### WHAT YOU WILL DO
Write out the entire listing below exactly, with the pictures left out.
>>>>
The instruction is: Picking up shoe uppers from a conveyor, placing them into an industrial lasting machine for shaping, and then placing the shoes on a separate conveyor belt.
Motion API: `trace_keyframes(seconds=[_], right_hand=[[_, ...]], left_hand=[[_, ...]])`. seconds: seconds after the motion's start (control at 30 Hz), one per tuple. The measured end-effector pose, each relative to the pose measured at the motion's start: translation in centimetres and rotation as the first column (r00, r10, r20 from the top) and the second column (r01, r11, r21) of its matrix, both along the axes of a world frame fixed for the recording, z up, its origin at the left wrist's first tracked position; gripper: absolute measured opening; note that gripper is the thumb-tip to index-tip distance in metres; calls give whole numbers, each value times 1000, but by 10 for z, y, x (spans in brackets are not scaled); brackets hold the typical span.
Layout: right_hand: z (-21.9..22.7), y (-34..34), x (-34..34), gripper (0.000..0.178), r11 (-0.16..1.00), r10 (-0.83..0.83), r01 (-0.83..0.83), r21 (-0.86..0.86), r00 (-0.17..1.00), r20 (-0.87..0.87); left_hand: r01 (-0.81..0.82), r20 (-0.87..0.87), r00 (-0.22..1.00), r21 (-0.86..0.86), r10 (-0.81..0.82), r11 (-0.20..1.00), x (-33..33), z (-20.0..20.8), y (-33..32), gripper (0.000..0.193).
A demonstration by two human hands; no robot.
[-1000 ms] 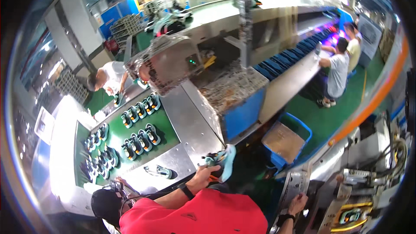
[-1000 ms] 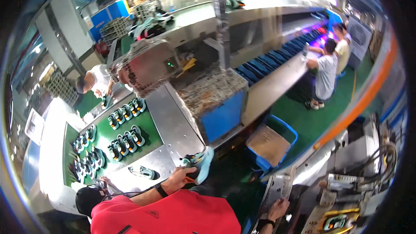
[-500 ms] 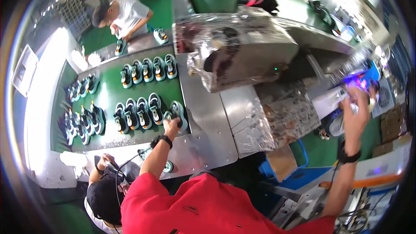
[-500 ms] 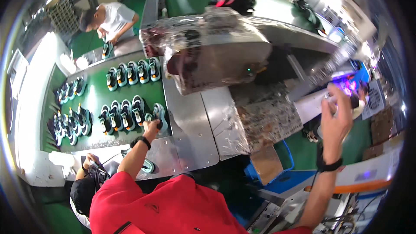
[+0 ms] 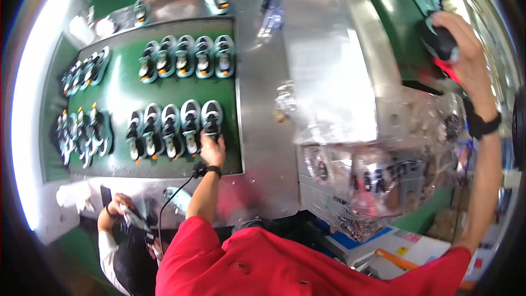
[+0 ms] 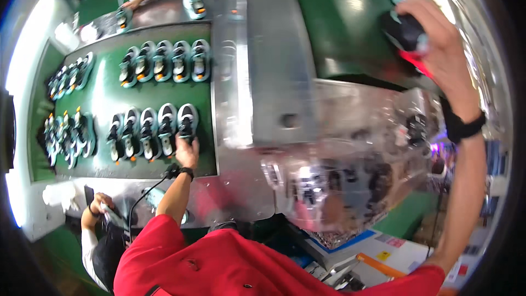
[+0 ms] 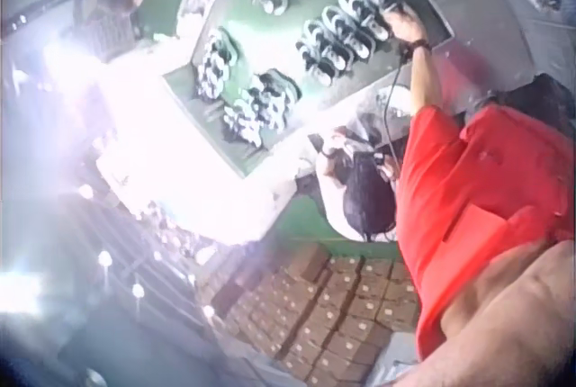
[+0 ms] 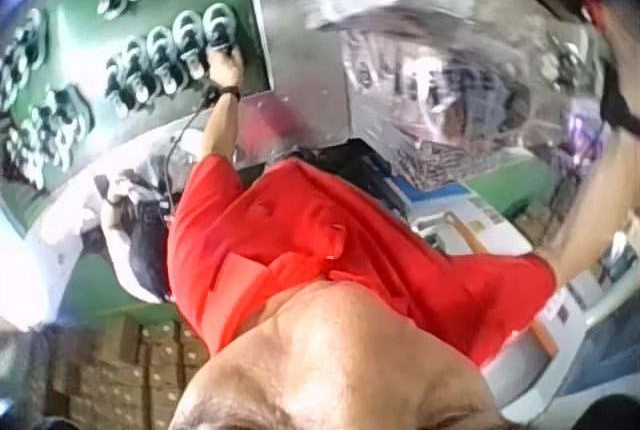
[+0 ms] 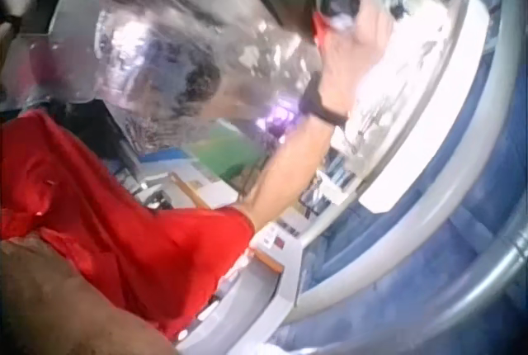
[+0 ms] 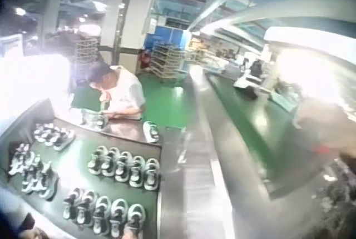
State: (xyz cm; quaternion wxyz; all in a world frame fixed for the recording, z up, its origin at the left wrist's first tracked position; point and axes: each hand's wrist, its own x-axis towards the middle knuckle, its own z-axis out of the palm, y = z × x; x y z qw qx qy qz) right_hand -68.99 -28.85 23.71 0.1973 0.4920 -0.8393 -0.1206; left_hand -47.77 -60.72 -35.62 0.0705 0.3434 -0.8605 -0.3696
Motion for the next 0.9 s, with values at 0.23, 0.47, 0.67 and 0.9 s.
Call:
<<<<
### COMPLETED TASK
The instruction is: Picking up shoe uppers from a conveyor, placing them into an industrial lasting machine for shaping, and then placing the shoes on a separate conveyor belt.
Motion API: `trace_keyframes(seconds=[_], right_hand=[[_, ...]], left_hand=[[_, ...]])`. seconds: seconds after the motion's start (control at 30 Hz), one per tuple. The measured end-effector pose, each relative to the pose measured at the motion's start: translation in centimetres and rotation as the first column (r00, r10, r20 from the top) and the second column (r01, r11, r21) of its matrix, both along the axes of a world frame fixed for the recording, z up, its origin at the left wrist's first tracked position; gripper: absolute measured opening; note that gripper is the thumb-tip to index-tip distance in metres; calls give whole numbers, each value times 1000, but by 10 for z, y, x (spans in brackets are not scaled); brackets hold the typical span.
Layout: right_hand: z (-21.9..22.7), y (-34..34), x (-34..34), gripper (0.000..0.178), r11 (-0.16..1.00), r10 (-0.83..0.83), r01 (-0.83..0.83), r21 (-0.86..0.86), r00 (-0.17..1.00), r20 (-0.87..0.87); left_hand: r01 (-0.81..0.82), r20 (-0.87..0.87), r00 (-0.22..1.00), r21 (-0.86..0.86), r10 (-0.81..0.82), r11 (-0.20..1.00), x (-33..33), z (-20.0..20.8), y (-33..32), gripper (0.000..0.193).
A demonstration by two human hands; no robot.
[-1000 ms] 
[-1000 ms] 
[-500 ms] 
[-500 ms] 
[+0 ms] 
[+0 ms] 
[+0 ms] 
[+0 ms] 
[+0 ms] 
[+0 ms] 
State: (xyz cm; quaternion wxyz; all in a world frame fixed for the recording, z up, its origin at the left wrist's first tracked position; point and axes: each hand's wrist, its own x-axis towards the middle knuckle, its own z-axis out of the palm, y = z × x; x y z qw qx qy qz) right_hand -68.99 -28.85 23.71 0.1973 0.4920 -0.8393 -0.1206; left_hand -47.77 -60.72 -35.62 0.0705 0.3434 -0.8605 -0.3696
Motion for the next 0.9 s, with values at 0.23, 0.47, 0.67 and 0.9 s.
Call:

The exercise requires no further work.